Task objective
Every line of the material is to be duplicated precisely.
--- Dataset content ---
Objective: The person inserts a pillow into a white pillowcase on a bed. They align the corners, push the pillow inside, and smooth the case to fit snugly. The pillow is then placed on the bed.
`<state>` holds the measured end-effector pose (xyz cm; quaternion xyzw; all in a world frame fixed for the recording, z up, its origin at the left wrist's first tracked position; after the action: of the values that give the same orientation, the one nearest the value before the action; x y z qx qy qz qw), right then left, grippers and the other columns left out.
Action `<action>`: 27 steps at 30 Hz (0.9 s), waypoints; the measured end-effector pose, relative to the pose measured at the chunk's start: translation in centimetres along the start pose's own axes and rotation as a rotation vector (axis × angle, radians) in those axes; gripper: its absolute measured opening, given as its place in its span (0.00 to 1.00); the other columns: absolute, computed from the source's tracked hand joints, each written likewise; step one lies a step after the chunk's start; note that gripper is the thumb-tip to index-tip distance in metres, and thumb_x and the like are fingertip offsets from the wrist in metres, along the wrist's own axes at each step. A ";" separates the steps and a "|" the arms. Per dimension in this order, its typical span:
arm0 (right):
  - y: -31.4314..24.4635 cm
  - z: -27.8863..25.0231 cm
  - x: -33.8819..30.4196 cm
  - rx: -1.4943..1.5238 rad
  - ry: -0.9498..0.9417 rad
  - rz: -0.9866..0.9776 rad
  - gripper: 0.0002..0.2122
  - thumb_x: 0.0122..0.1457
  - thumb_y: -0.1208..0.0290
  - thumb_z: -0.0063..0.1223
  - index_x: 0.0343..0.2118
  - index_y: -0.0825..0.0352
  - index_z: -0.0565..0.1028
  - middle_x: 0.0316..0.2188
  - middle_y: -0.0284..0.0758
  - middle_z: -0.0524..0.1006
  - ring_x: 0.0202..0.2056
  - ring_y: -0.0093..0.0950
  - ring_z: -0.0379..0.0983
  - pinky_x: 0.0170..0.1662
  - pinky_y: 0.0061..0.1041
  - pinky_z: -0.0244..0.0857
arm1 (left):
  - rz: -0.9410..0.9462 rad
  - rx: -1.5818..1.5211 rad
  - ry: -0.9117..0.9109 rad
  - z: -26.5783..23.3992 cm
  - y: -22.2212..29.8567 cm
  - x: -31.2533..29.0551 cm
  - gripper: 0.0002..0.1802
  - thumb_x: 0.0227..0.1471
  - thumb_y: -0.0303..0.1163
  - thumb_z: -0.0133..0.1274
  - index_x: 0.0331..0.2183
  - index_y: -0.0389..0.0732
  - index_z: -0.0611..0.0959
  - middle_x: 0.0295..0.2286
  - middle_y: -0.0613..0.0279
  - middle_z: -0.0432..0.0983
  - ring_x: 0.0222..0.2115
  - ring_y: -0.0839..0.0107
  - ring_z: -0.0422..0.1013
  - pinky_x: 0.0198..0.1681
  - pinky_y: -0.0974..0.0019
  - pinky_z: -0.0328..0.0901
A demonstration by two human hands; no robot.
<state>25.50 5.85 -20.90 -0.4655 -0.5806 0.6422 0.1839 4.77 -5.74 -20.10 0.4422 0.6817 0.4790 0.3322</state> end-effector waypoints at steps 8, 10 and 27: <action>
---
Solution
Objective: The person inserts a pillow into a white pillowcase on a bed. They align the corners, push the pillow inside, and smooth the case to fit snugly. The pillow is then placed on the bed.
`<state>` holds the measured end-effector pose (xyz cm; quaternion xyzw; all in a world frame fixed for the recording, z up, its origin at the left wrist's first tracked position; after the action: of the values that give the same orientation, the one nearest the value before the action; x y z qx qy qz qw), right then left, grippers and the other columns left out.
Action `<action>`: 27 steps at 30 Hz (0.9 s), waypoints; the measured end-effector pose, relative to the pose measured at the chunk's start: translation in centimetres along the start pose's own axes and rotation as a rotation vector (axis × angle, radians) in those axes; gripper: its absolute measured opening, given as its place in its span (0.00 to 1.00); the other columns: absolute, computed from the source's tracked hand joints, each written likewise; step one lies a step after the chunk's start; note that gripper is the thumb-tip to index-tip distance in metres, and thumb_x and the like are fingertip offsets from the wrist in metres, along the wrist's own axes at each step. A ";" separates the steps and a "|" the arms. Per dimension in this order, its typical span:
arm0 (right):
  - y: -31.4314..24.4635 cm
  - z: -27.8863..25.0231 cm
  - x: -33.8819..30.4196 cm
  - rx: -1.4943..1.5238 rad
  - ry: -0.9498..0.9417 rad
  - rz: -0.9866..0.9776 rad
  - gripper: 0.0002..0.2122
  - thumb_x: 0.0122..0.1457
  - thumb_y: -0.1208..0.0290
  - thumb_z: -0.0063..0.1223
  - index_x: 0.0343..0.2118
  - index_y: -0.0825..0.0352
  - index_z: -0.0565..0.1028
  - middle_x: 0.0316..0.2188
  - middle_y: -0.0284..0.0758
  - middle_z: -0.0524..0.1006
  - ring_x: 0.0202..0.2056
  - ring_y: -0.0093..0.0950
  - ring_z: -0.0379..0.0983
  - pinky_x: 0.0170..0.1662
  - pinky_y: 0.0061..0.1041
  - pinky_z: -0.0244..0.0857
arm1 (left):
  - rz: -0.9410..0.9462 rad
  - rx: -1.5818..1.5211 rad
  - ry: -0.9117..0.9109 rad
  - z: -26.5783..23.3992 cm
  - y: -22.2212..29.8567 cm
  - x: -31.2533..29.0551 cm
  - gripper: 0.0002..0.1802
  - thumb_x: 0.0227..0.1471
  - thumb_y: -0.0303..0.1163
  - thumb_z: -0.0133..0.1274
  - index_x: 0.0331..0.2183
  - index_y: -0.0389..0.0732
  - index_z: -0.0611..0.0959
  - middle_x: 0.0295..0.2286
  - middle_y: -0.0613..0.0279
  - middle_z: -0.0432..0.0983
  - ring_x: 0.0222..0.2115
  - ring_y: -0.0839..0.0107
  - ring_z: -0.0422..0.1013
  - pinky_x: 0.0198..0.1681
  - pinky_y: -0.0974..0.0019
  - pinky_z: -0.0328..0.0901
A demonstration by two human hands; no robot.
<state>25.50 5.85 -20.90 -0.4655 -0.5806 0.6422 0.1839 4.77 -5.74 -20.10 0.4422 0.6817 0.4790 0.3322</state> end-effector waypoints at steps 8, 10 and 27: <action>

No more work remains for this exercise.